Food is there to be celebrated. We have access to a variety of produce in its most natural state, and with this gift comes a huge and health-giving host of nutritional benefits. The traditional farming calendar, which includes celebrations around the spring equinox and harvest festivals, champions the humble fruit, veg and grain. We’ve always eaten what the earth gives us – in season, local and fresh. What our ancestors couldn’t eat, they pickled, but it was about cooking from scratch with wholesome ingredients and very little processing.
Fast-forward to the modern day and we have created a world that revolves around convenience-based meals and having any food available at any time. Eating a mango in winter, or being able to ‘cook’ a meal in the microwave in five minutes, are the norm. Ready meals, pre-packaged, pre-chopped and pre-washed fruit and veg have brought us to a point where we barely recognise the food we eat.
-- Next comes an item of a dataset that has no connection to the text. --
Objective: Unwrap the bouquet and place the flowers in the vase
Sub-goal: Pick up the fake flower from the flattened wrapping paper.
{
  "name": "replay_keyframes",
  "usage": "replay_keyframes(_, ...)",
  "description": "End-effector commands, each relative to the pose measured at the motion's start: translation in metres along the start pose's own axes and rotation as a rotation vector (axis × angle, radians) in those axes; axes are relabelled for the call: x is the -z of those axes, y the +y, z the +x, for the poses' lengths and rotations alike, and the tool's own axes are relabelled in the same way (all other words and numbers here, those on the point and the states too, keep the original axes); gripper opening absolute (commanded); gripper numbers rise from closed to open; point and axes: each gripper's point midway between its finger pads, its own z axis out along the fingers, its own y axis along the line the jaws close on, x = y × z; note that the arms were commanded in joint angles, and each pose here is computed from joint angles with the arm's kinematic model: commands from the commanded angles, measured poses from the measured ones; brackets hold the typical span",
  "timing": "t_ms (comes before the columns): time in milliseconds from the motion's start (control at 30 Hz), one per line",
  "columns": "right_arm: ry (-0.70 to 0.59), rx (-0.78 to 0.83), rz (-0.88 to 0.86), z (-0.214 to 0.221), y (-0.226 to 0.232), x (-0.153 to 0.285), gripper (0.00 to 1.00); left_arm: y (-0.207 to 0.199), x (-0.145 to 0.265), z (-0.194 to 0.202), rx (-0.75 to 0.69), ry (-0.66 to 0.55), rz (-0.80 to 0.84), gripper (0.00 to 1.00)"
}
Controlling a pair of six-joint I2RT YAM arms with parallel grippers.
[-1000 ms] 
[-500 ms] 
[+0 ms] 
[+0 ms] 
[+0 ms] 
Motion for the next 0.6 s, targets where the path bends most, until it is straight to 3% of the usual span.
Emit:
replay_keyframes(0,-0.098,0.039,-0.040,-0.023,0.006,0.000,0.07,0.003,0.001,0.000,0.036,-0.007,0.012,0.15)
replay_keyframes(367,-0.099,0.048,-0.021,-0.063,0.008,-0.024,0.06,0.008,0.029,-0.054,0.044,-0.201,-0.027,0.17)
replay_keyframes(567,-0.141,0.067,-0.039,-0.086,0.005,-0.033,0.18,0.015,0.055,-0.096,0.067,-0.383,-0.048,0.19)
Rather than thinking about the foods themselves and where they come from, there has been an overwhelming trend towards self-diagnosed food intolerances and sensitivities. Food intolerances are omnipresent these days and, in some cases, legitimate. But, often, it’s a case of misguided blaming, vilifying and eliminating foods haphazardly in an attempt to feel healthier and improve digestion. The ‘free from’ aisle is bursting at the seams but, with that eschewing of entire food groups, might we be missing out on a whole heap of nutrition by turning our noses up at some of the most basic foods in the neighbouring aisles? Take sourdough bread and unpasteurised cheese, or the humble spud, for example. More to the point, might these ‘free from’ alternatives harbour ingredients that are less healthy than their all-inclusive and usually more affordable originals?
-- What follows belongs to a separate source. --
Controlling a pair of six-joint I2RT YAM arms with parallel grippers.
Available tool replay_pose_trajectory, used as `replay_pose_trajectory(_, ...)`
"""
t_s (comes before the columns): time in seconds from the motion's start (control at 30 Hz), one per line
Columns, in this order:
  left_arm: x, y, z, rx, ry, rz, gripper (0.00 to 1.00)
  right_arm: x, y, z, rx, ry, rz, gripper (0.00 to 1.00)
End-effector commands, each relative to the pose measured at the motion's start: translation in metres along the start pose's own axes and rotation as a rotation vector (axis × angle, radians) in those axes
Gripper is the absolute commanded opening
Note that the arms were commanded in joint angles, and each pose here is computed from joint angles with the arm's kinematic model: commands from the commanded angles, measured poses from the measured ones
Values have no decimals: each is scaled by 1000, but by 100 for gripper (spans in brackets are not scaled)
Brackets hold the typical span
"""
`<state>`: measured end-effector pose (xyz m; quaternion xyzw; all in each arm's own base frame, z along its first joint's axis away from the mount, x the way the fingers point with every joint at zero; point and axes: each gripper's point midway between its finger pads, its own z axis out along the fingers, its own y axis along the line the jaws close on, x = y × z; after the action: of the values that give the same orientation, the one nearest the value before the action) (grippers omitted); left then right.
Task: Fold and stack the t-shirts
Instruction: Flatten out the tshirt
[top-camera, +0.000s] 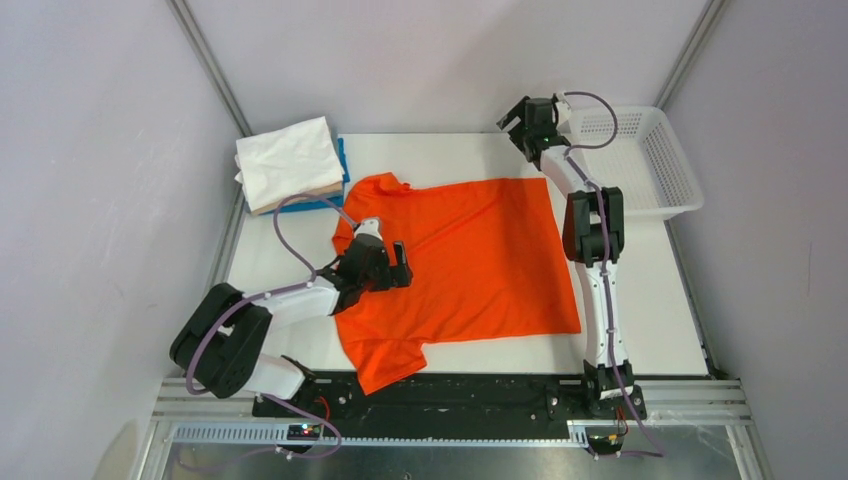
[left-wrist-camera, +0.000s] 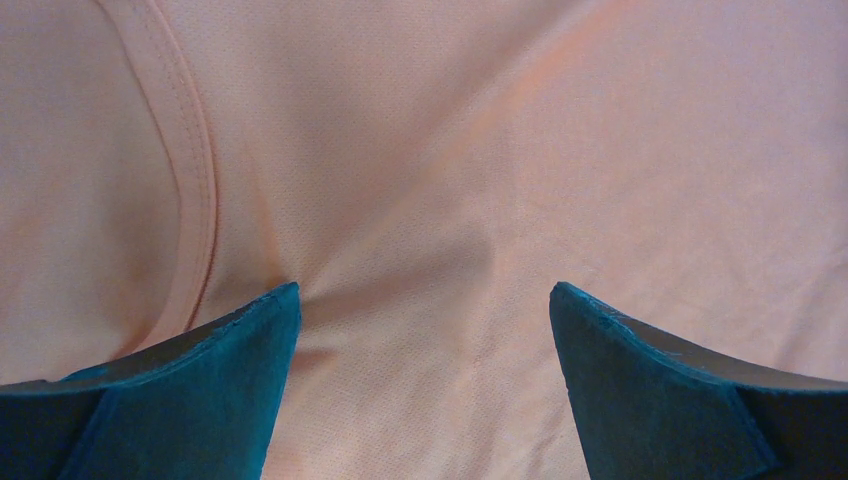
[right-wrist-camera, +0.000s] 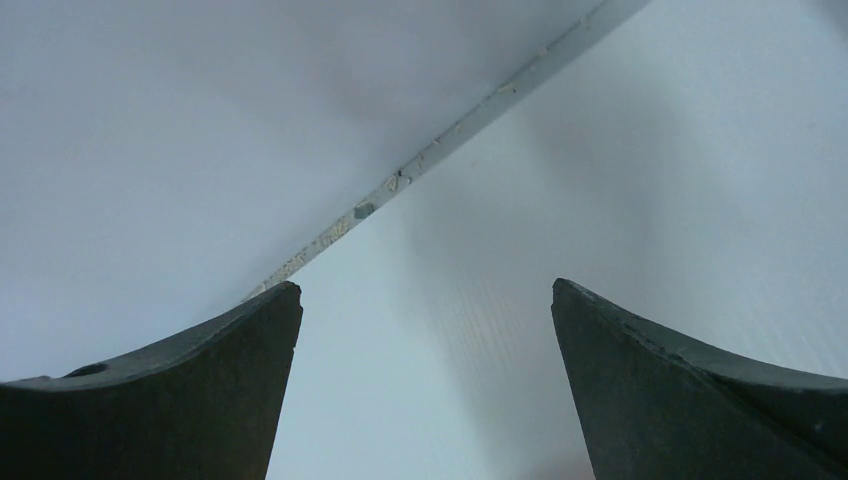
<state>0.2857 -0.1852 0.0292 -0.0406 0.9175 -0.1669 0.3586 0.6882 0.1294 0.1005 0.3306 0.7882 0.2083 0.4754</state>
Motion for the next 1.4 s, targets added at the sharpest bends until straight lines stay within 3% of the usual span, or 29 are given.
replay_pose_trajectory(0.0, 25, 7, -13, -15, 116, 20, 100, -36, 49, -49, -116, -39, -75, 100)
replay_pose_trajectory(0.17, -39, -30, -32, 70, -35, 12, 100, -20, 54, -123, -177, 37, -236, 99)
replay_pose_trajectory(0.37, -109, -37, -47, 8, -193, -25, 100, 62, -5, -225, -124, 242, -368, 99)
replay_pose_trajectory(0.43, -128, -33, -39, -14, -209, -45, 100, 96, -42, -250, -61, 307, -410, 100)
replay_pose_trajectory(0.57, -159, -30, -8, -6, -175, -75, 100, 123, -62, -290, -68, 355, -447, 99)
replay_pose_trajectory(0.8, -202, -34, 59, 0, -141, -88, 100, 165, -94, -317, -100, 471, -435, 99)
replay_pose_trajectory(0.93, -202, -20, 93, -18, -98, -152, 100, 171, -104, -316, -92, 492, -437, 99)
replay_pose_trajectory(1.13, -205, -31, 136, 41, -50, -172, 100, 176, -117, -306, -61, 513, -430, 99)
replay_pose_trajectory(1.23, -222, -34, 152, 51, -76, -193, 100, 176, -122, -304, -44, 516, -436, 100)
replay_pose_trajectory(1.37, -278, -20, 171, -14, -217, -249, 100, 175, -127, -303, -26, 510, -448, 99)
“What our ancestors couldn’t eat, they pickled, but it was about cooking from scratch with very little processing “
First, we have to get a better understanding of what has happened to our food in the last few decades. The introduction and widespread use of chemicals, such as preservatives, artificial sweeteners and emulsifiers, so often found in food (both processed and seemingly ‘healthy’), as well as the standard use of pasteurisation, homogenisation and removal of fat from milk, mean that many of the foods we eat are unrecognisable from how they’d occur in their truest sense. This means that often our bodies don’t know what to do with them. As a result, many people are eating a specific type of food – bread, for example – and when this causes an issue, the entire food group, such as wheat or gluten, is blamed.
Take sourdough bread – it contains gluten but, because it is made from a traditional fermented process, the gluten has been pre-digested and, as such, makes it more gut-friendly for most people. This is a far cry from commercially available breads (even the gluten-free ones) that contain synthetic chemical ingredients that the body simply doesn’t recognise.